TASK TO COMPLETE »
Among the entries below, one line contains "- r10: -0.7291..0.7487" and another contains "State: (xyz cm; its". Transcribe those two lines and every line between them, exactly.

SUPPLIED MATERIAL »
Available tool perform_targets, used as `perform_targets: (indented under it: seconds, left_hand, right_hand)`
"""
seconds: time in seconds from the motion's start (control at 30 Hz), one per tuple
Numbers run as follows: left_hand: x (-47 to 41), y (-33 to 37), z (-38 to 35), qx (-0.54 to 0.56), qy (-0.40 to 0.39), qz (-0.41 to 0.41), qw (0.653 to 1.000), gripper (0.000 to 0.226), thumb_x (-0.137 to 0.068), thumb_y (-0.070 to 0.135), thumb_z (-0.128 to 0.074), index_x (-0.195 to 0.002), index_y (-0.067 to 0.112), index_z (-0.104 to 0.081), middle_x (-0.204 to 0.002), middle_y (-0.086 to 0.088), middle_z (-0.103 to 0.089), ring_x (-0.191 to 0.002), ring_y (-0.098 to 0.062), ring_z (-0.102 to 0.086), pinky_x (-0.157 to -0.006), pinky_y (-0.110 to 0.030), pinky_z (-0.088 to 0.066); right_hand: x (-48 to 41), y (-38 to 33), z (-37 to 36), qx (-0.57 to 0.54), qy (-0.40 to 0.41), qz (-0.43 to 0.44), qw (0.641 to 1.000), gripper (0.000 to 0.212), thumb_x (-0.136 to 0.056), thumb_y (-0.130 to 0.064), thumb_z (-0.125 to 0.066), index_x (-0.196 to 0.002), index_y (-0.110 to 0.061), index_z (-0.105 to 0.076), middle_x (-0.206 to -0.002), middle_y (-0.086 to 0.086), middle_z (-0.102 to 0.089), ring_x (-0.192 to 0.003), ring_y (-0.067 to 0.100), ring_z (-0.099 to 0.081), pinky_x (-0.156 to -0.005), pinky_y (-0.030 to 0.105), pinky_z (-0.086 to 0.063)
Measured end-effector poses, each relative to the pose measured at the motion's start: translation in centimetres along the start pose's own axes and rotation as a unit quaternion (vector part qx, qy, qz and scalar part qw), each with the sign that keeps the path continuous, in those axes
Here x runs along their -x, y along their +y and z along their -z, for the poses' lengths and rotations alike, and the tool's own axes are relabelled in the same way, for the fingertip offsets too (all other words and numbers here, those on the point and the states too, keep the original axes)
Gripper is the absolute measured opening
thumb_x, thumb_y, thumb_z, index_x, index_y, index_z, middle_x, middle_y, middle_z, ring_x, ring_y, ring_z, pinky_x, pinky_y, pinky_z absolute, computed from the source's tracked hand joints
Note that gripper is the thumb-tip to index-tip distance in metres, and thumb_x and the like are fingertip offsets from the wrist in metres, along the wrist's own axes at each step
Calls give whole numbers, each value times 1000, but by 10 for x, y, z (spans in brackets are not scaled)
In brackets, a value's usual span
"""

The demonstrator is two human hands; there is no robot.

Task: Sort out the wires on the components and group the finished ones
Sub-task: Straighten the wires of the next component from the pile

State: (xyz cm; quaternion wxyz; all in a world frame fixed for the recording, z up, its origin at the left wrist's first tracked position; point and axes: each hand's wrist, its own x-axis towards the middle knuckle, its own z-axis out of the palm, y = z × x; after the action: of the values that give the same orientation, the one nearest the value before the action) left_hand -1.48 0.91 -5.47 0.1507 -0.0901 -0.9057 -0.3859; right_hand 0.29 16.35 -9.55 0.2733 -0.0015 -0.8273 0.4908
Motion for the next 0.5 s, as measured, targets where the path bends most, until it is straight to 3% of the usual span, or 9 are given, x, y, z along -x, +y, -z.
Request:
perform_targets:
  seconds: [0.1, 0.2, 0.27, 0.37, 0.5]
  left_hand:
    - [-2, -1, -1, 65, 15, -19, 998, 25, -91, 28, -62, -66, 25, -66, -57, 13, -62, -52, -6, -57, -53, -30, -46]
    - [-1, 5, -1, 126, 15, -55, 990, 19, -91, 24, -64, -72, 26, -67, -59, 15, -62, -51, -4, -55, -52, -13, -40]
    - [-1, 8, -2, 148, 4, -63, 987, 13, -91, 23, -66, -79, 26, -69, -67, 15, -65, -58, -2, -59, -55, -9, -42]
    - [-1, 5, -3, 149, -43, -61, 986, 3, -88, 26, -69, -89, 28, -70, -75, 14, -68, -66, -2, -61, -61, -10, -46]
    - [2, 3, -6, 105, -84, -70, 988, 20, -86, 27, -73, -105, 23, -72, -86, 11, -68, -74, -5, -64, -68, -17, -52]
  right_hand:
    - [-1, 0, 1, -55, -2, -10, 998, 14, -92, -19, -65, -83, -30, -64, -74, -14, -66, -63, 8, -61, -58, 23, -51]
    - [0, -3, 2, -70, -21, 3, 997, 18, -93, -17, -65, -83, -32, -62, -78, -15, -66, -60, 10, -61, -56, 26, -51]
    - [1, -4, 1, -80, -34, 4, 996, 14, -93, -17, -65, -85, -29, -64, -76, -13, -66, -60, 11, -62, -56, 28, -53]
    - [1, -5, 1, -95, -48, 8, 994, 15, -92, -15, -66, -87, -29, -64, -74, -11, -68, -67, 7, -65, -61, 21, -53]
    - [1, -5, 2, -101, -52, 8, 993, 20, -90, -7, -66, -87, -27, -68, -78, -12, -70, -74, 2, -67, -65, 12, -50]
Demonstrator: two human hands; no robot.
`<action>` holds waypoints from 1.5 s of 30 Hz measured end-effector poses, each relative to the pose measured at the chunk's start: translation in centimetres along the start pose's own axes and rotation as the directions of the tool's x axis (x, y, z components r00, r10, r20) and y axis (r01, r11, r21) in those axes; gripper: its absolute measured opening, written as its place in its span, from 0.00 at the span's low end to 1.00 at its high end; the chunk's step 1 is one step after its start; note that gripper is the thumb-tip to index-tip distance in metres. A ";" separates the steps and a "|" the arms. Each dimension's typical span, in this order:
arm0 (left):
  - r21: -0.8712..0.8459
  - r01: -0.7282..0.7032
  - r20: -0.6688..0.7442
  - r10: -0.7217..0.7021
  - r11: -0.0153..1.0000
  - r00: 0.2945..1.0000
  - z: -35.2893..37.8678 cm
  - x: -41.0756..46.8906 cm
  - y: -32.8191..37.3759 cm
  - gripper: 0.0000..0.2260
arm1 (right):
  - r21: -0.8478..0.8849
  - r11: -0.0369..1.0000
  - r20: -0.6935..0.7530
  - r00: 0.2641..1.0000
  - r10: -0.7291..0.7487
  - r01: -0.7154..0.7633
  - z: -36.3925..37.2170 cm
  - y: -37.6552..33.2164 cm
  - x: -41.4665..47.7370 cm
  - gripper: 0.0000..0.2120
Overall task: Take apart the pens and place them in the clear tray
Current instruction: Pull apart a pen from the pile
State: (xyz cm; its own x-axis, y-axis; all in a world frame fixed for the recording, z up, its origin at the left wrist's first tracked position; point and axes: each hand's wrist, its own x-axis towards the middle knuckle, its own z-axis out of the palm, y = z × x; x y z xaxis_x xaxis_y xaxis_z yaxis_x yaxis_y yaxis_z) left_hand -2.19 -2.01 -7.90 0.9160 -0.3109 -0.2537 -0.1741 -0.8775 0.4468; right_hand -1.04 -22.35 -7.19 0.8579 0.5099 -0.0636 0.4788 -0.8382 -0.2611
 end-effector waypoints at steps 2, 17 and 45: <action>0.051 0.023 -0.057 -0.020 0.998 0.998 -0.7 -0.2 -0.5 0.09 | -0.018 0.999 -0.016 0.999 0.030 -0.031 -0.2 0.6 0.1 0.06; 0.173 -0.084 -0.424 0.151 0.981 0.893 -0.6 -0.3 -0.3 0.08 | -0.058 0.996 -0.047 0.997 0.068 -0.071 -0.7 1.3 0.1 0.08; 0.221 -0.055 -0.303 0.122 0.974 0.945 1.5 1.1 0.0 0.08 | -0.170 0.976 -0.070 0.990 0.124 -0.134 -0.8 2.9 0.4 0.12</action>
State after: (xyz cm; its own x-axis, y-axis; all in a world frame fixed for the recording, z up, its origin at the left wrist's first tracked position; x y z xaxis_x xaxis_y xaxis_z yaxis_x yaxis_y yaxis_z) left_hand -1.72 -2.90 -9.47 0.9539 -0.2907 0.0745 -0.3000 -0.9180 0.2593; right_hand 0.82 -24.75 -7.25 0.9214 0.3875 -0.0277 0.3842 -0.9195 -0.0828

RESULT OF THE TASK »
  - r10: -0.7291..0.7487
  - r01: -0.7154..0.7633
  - z: -36.3925..37.2170 cm
  - y: -37.6552..33.2164 cm
  - x: -41.4665..47.7370 cm
  - gripper: 0.0000..0.2120
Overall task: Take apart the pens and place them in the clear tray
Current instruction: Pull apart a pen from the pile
State: (xyz cm; its own x-axis, y-axis; all in a world frame fixed for the recording, z up, its origin at the left wrist's first tracked position; point and axes: each hand's wrist, its own x-axis towards the middle knuckle, its own z-axis out of the palm, y = z × x; x y z xaxis_x xaxis_y xaxis_z yaxis_x yaxis_y yaxis_z) left_hand -2.19 -2.01 -7.90 0.9160 -0.3109 -0.2537 -0.1741 -0.8775 0.4468; right_hand -1.04 -22.35 -7.19 0.8579 0.5099 -0.0636 0.4788 -0.8382 -0.2611

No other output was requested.